Let’s assume for a moment that Israel did not exist. Would that have changed the basic story line of the bulk of events in the Middle East?
Would Yemen today be fighting a war on three fronts against its own rebel movements and al Qaeda?

Would Iraq and Iran have chosen not to pursue an eight-year war that cost more than a million fatalities? Would Iraq have decided not to invade Kuwait in 1990? Would it have rethought its use of chemical weapons against both its own Kurdish population and Iran?

Would Syria have refrained from slaughtering over 10,000 of its own citizens in Hama in 1982? Would it have withheld its central role in the assassination of former Lebanese Prime Minister Rafik Hariri?
Would Saudi Arabia have stopped exporting its Wahhabi model of Islam, with its narrow, doctrinaire view of the world and rejection of non-Muslims as so-called infidels, across the globe?

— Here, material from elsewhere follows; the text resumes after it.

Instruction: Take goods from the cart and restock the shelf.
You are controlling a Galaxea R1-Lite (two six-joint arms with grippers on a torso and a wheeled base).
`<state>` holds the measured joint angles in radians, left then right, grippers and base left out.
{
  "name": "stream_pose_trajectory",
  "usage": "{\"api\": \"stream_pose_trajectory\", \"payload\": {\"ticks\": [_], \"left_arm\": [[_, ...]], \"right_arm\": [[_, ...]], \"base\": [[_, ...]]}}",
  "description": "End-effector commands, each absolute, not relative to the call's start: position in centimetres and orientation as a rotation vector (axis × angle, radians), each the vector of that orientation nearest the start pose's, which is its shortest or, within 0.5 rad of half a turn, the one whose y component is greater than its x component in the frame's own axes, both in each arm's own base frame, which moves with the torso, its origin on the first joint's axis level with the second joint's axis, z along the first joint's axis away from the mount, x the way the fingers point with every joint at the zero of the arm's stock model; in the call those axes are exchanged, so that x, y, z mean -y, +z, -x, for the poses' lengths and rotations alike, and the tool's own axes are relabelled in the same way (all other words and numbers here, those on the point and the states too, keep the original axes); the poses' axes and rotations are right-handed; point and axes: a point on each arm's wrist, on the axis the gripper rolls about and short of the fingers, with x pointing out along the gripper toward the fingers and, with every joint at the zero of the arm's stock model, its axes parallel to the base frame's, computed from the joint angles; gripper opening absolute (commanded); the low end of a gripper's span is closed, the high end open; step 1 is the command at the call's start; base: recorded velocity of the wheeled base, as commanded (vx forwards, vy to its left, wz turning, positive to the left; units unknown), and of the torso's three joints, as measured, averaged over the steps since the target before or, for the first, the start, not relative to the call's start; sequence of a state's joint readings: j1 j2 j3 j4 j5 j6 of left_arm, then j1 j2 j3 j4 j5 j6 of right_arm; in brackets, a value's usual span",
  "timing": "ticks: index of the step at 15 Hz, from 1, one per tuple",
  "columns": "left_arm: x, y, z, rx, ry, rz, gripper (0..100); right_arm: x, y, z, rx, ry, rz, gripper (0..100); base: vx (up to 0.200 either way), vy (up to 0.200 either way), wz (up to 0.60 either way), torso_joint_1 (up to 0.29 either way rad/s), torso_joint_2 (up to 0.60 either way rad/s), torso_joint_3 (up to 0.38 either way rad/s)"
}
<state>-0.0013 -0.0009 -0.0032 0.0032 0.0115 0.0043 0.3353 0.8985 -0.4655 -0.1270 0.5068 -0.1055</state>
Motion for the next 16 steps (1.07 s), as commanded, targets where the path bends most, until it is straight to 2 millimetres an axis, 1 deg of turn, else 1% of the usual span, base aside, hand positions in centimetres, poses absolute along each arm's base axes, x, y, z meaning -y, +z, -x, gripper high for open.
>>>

Would al Qaeda not have attacked the U.S. in 2001, when, it should be remembered, the Israeli-Palestinian issue was never even mentioned among Osama bin Laden’s list of “grievances?”

Would the danger posed by the Muslim Brotherhood in Egypt and Jordan magically disappear absent the Israel factor?

Would Iran today abandon its nuclear and hegemonic ambitions in the region?
Would the Shi’ite-Sunni split, with its profound political and strategic ramifications, evaporate into thin air?

Would the Sudanese government have stopped its collusion with the Arab Janjaweed militias to end the massive murder and displacement in Darfur?
Would the desperate poverty and widespread illiteracy that dampen hope and create a fertile recruiting ground for radical Islamic movements suddenly be alleviated?

Would Saudi women instantaneously have the right to drive, would non-Muslims finally enjoy equal rights in all those Arab countries where Islam is the official religion, and would the Baha’i no longer experience persecution at the hands of the Iranian government?

In reality, the destabilizing factors in the Middle East run far deeper than the Israeli-Palestinian conflict.

Strikingly, while most Western political leaders mince their words, the courageous Arab authors of the annual Arab Human Development Report have not. They have spoken of three overarching explanatory factors for the region’s unsatisfactory condition: the knowledge deficit, the gender deficit and the freedom deficit.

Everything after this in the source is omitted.